И поучал народ, бубнил колоколом:

— Вот они, рабочие‑то, полюбуйтесь на них: царя прогнали, ик!.. подобрались к хозяевам. И все им мало и плохо… Ишь развонялся, пьянчуга, прости господи, беспортошная!

— Полно, Максим Харитоныч, осуждать людей, ведь пасха, со всеми христосуются, — остановили его бабы.

И брат его, Павел, длинноногий праведник, не поспел присоединиться своим набожным тенорком, показать, по обыкновению, какие они, Фомичевы, завсегда во всем дружные, хотя и громко делились и живут теперь врозь. «Сами врозь, а душа у нас завсегда вместе», — говорили они, оправдываясь, крестясь.

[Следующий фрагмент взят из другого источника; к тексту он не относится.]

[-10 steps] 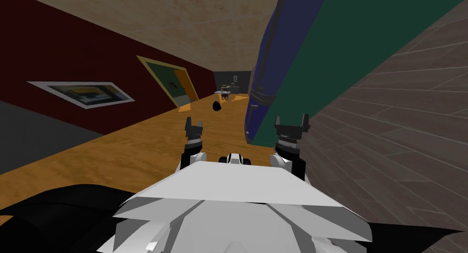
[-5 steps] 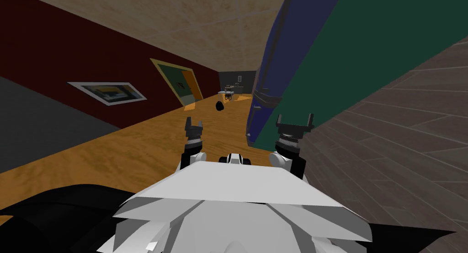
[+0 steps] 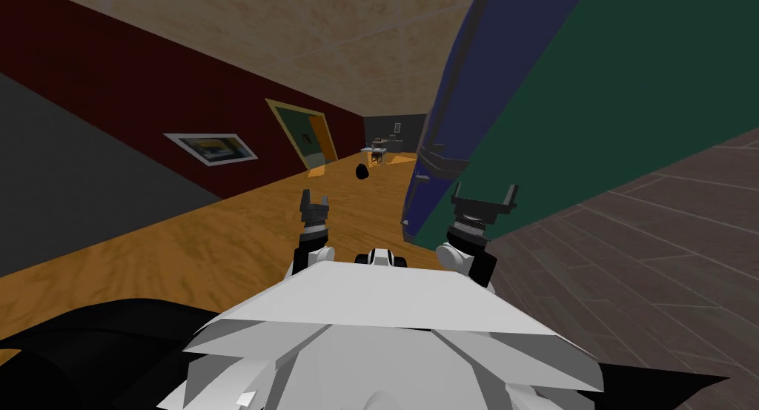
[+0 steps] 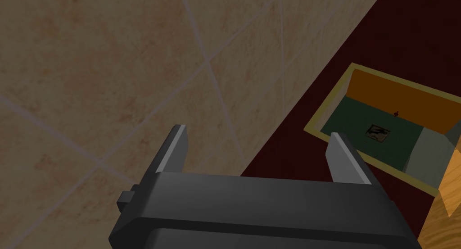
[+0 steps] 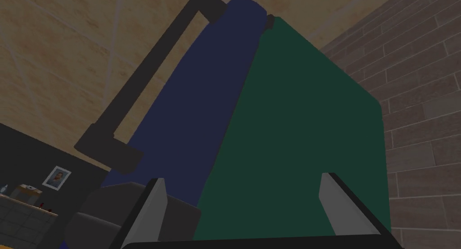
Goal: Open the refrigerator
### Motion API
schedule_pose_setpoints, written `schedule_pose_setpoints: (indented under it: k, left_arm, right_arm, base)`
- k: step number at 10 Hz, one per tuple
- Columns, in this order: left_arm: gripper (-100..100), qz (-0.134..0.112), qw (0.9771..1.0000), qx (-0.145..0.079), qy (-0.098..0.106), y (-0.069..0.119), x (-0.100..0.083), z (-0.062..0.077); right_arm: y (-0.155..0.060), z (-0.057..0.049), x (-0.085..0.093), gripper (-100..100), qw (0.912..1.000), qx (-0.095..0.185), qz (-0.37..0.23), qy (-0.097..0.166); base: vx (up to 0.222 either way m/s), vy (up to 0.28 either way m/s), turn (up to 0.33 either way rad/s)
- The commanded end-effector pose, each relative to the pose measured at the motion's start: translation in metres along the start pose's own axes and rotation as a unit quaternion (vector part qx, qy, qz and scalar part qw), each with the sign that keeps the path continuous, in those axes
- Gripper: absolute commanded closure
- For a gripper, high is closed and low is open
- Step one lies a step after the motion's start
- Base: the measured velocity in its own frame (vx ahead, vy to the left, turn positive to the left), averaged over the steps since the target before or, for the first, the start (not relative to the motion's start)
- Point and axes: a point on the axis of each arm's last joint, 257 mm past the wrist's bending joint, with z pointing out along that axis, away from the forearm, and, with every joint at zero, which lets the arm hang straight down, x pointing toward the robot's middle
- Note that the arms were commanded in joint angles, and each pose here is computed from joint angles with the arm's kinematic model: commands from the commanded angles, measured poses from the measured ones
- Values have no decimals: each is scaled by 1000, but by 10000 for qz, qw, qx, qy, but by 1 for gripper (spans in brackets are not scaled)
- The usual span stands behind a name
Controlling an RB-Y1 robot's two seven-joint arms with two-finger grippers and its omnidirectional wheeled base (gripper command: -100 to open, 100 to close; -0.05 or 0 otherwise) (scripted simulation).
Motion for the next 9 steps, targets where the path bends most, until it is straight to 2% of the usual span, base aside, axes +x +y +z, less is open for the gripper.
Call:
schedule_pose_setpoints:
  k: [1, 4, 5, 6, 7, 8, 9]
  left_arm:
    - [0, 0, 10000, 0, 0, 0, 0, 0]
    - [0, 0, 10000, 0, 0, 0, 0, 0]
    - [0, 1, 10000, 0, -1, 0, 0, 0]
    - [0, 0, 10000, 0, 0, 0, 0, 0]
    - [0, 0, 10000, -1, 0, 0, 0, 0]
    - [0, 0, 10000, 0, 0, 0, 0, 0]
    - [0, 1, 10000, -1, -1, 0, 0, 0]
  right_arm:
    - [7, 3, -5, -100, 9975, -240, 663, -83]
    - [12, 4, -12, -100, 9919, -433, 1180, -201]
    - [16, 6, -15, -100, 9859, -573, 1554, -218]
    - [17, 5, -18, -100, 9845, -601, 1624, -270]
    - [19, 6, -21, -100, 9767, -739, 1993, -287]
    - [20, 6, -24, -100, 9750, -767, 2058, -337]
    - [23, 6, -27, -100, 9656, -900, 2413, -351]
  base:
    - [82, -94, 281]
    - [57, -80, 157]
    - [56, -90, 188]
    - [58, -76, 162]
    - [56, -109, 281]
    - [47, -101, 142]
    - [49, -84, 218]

Фомичева Максима одернули, но всем было неловко глядеть на непутевого Кирюху. Это тебе не Прохор, царство ему небесное, хоть заступил на его место Косоротый, а не стоит одной питерской калошины. Рано уходят на погост хорошие люди, а плохие, беспутные остаются, и ничего им не делается, живучие.

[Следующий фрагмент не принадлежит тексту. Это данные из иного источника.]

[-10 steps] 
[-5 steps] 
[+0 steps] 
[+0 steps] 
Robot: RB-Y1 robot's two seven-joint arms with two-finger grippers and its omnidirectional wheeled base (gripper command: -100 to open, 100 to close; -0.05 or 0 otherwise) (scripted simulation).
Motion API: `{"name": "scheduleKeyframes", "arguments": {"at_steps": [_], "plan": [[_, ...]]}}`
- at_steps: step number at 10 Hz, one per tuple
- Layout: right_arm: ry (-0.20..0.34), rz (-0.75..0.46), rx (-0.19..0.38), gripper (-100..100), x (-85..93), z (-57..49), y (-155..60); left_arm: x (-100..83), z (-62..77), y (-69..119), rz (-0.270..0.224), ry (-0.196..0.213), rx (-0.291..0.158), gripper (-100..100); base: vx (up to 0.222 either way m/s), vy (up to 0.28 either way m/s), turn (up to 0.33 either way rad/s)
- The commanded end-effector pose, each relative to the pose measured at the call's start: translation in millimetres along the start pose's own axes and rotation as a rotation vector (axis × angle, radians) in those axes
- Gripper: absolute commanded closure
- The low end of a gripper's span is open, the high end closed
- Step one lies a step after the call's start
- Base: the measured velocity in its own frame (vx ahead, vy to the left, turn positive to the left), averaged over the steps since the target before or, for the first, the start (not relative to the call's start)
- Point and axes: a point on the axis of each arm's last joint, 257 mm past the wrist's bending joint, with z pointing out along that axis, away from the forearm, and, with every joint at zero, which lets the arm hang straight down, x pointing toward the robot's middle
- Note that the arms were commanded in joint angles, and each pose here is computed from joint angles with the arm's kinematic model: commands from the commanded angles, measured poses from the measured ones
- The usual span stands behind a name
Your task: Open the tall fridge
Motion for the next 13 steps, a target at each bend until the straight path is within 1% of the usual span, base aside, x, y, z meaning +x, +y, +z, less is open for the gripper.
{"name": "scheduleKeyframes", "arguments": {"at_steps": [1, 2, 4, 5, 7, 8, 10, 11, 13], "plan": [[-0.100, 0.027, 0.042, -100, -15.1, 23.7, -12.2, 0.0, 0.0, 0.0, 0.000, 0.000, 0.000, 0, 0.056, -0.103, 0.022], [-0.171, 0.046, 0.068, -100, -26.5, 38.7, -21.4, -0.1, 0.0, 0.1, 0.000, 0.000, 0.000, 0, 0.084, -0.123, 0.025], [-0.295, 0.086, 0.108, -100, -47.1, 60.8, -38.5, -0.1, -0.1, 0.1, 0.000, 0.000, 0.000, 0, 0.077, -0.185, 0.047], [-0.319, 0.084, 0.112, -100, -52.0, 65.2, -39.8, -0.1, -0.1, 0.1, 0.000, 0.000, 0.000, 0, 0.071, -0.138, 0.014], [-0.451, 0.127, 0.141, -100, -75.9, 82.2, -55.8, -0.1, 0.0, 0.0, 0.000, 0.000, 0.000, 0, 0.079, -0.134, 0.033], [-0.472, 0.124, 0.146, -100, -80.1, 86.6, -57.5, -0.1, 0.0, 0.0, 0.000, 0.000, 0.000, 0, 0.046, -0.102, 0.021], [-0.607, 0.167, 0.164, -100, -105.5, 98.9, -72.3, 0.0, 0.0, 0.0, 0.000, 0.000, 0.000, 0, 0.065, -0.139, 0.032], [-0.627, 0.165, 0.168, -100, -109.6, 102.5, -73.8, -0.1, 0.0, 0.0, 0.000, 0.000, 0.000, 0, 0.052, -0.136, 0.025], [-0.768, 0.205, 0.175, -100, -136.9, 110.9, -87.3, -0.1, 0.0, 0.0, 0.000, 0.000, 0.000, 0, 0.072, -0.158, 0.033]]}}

Бабка Ольга, жалеючи, увела пьяного с глаз долой, к себе в избушку, уложила в сенцах спать, протрезвляться: какой ни есть, дальний сродник и от людей совестно.

Ребятам легче от этого не стало. День был ветреный, холодный, какой‑то неприютный. Шурка даже взгрустнул: ждали, ждали пасху, и вот она прикатила, не похожая на себя, хоть лезь на печь. Солнце то выглядывало из высоких, зябко — белых круч, высовываясь в синее, отрадное окошко, то пряталось за плотно — серые, низкие, стремительно летящие облака, закрывавшие белые кручи и синие окошки, и тогда по оловянным лужам, рябым от ветра, по тугой, с блеском грязи и по ранней бледной зелени двигались тяжелые, вовсе не весенние, темные и холодные тени. Будто день и улыбался, и хмурился, и не знал определенно, что ему сегодня делать: сердиться или радоваться.

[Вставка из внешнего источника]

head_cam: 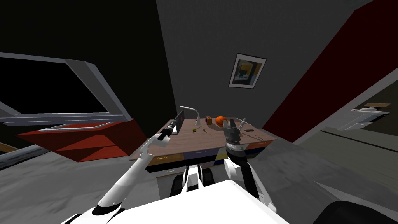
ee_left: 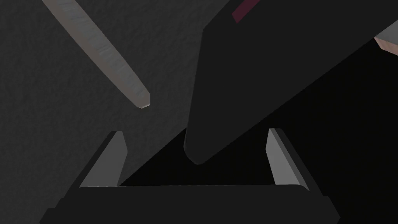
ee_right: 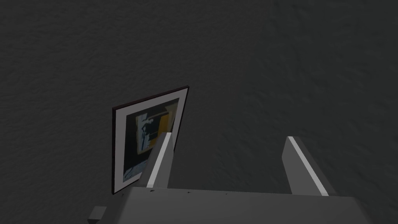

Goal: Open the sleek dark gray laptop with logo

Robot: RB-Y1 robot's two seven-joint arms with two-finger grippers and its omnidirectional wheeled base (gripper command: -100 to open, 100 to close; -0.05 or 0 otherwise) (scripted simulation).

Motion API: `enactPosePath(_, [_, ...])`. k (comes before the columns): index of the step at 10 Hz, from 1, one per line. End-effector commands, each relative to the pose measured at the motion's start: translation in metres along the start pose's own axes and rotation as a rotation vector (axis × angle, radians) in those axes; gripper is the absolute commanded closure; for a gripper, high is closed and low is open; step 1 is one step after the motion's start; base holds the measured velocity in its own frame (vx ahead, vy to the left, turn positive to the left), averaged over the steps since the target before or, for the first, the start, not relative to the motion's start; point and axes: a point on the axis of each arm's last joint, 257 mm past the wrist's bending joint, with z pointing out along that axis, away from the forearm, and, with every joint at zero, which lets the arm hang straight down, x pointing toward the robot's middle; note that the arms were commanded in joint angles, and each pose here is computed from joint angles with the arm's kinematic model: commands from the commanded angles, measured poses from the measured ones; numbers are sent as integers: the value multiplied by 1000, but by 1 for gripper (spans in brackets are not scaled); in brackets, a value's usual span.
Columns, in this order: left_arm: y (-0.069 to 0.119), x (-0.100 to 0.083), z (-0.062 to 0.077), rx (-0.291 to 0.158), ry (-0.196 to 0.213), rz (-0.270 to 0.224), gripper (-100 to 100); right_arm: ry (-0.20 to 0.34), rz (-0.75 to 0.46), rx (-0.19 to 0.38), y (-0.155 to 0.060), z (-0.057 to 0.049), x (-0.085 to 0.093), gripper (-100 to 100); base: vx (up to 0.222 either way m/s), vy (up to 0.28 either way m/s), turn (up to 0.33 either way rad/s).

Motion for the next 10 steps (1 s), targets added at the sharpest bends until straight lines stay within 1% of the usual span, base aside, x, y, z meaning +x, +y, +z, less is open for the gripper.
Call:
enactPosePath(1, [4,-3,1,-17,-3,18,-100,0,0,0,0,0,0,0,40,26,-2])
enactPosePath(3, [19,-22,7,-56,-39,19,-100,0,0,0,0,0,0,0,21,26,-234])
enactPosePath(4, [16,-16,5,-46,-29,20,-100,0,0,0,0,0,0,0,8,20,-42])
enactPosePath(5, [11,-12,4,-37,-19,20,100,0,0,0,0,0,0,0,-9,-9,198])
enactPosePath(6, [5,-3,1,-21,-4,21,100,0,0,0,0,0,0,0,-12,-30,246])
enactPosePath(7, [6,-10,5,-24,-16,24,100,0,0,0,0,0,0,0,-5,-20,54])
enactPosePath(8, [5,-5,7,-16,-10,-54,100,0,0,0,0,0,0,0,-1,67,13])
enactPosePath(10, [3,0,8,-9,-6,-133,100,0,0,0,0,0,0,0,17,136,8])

Слабо, нестройно разливался колокольный звон, нынче и он был не очень веселый, бедноватый. Временами звон вовсе стихал, потому что мужики не шли славить бога, занятые своими непраздничными делами, парней в селе мало, воюют на фронте, а ребятам церковный сторож, заика Пров, не больно охотно дозволял лазать на колокольню.

И так же, как день, улыбался неопределенно и супился народ, легко одетый, трезвый. Все зябли, но по домам не расходились и за шубы не брались.

— Напугаешь весну, и впрямь снег повалит, а нам пахать скоро, говорили мужики, греясь цигарками и разговорами.